What can the acupuncture vision repair program treat?
Wet or Dry Macular Degeneration, Stargardt’s, Retinitis Pigmentosa, Macular Pucker (epiretinal membrane) and Diabetic Retinopathy.
It is an intensive program that requires 2 acupuncture treatments a day for 5 consecutive days.

All sessions begin on Monday and and on Friday.  Treatments last for 30 minutes and there is a 1 hour break in-between the 2 treatments.  So it will take a total of about 2 hours to complete your treatment for the day. Monday and Friday will take a little longer because we will also be testing your vision on those days.



A Pilot Study On How Acupuncture Works On Treating Patients with Retinitis Pigmentosa



Patients with retinitis pigmentosa are motivated to try complementary or integrative therapies to slow disease progression. Basic science, clinical research and retinitis pigmentosa patients’ self-reports support the hypothesis that acupuncture may improve visual function.


A prospective, case series, pilot study enrolled 12 adult patients with RP treated at an academic medical centre with a standardised protocol that combined electroacupuncture to the forehead and below the eyes and acupuncture to the body, at 10 half-hour sessions over two weeks. Pre- and post-treatment tests included Early Treatment Diabetic Retinopathy Study visual acuity (VA), Pelli-Robson contrast sensitivity (CS), Goldmann visual fields, and dark-adapted full-field stimulus threshold (FST)(n = 9). Scotopic Sensitivity Tester-1 (SST-1) dark-adaptometry was performed on the last two subjects.

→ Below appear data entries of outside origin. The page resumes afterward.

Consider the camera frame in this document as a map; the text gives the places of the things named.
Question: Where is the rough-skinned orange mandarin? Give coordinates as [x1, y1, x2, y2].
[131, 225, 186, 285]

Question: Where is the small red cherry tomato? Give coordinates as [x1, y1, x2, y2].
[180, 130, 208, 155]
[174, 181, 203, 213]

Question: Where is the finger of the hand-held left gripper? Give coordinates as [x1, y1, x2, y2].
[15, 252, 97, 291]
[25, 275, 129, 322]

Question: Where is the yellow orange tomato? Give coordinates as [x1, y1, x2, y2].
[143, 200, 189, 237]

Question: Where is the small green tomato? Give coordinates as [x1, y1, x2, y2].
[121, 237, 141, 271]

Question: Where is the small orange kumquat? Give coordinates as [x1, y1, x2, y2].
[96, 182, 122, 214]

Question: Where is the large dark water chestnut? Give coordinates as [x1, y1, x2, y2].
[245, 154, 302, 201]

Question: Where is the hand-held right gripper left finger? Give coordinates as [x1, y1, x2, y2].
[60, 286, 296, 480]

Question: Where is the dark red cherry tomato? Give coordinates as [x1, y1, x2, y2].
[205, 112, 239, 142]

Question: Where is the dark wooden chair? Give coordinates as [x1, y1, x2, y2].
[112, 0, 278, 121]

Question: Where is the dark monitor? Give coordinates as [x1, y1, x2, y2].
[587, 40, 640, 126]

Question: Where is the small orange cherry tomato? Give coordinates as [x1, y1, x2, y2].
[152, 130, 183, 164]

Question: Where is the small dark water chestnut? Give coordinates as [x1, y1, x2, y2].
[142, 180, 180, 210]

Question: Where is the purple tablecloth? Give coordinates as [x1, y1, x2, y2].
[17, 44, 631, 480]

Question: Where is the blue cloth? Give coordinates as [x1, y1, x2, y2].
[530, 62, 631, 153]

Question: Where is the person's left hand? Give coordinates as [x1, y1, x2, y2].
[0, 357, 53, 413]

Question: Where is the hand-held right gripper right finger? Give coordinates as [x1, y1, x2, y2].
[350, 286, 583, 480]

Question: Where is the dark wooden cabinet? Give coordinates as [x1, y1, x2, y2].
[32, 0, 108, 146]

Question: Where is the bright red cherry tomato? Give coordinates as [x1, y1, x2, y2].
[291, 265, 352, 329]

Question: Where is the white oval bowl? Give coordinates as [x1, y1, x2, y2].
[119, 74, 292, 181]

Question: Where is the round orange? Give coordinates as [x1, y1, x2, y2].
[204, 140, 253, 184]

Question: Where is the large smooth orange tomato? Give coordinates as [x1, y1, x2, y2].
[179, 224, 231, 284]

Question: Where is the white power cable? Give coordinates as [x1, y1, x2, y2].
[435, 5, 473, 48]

Six of 12 subjects had measurable, significant visual function improvements after treatment. Three of nine subjects tested with the FST had a significant 10.3 to 17.5 dB (that is, 13- to 53-fold) improvement in both eyes at one week after acupuncture, maintained for at least 10 to 12 months, which was well outside typical test-retest variability (95% CI: 3–3.5 dB) previously found in retinitis pigmentosa. SST-1 dark-adaptation was shortened in both subjects tested on average by 48.5 per cent at one week (range 36 to 62 per cent across 10 to 30 dB), which was outside typical coefficients of variation of less than 30 per cent previously determined in patients with retinitis pigmentosa and normals. Four of the five subjects with psychophysically measured scotopic sensitivity improvements reported subjective improvements in vision at night or in dark environments. One subject had 0.2 logMAR improvement in VA; another had 0.55 logCS improvement. Another subject developed more than 20 per cent improvement in the area of the Goldmann visual fields. The acupuncture protocol was completed and well tolerated by all, without adverse events or visual loss.

ConclusionsAcupuncture entails minimal risk, if administered by a well-trained acupuncturist and may have significant, measurable benefits on residual visual function in patients with retinitis pigmentosa, in particular scotopic sensitivity, which had not previously been studied. These preliminary findings support the need for future controlled studies of potential mechanisms.”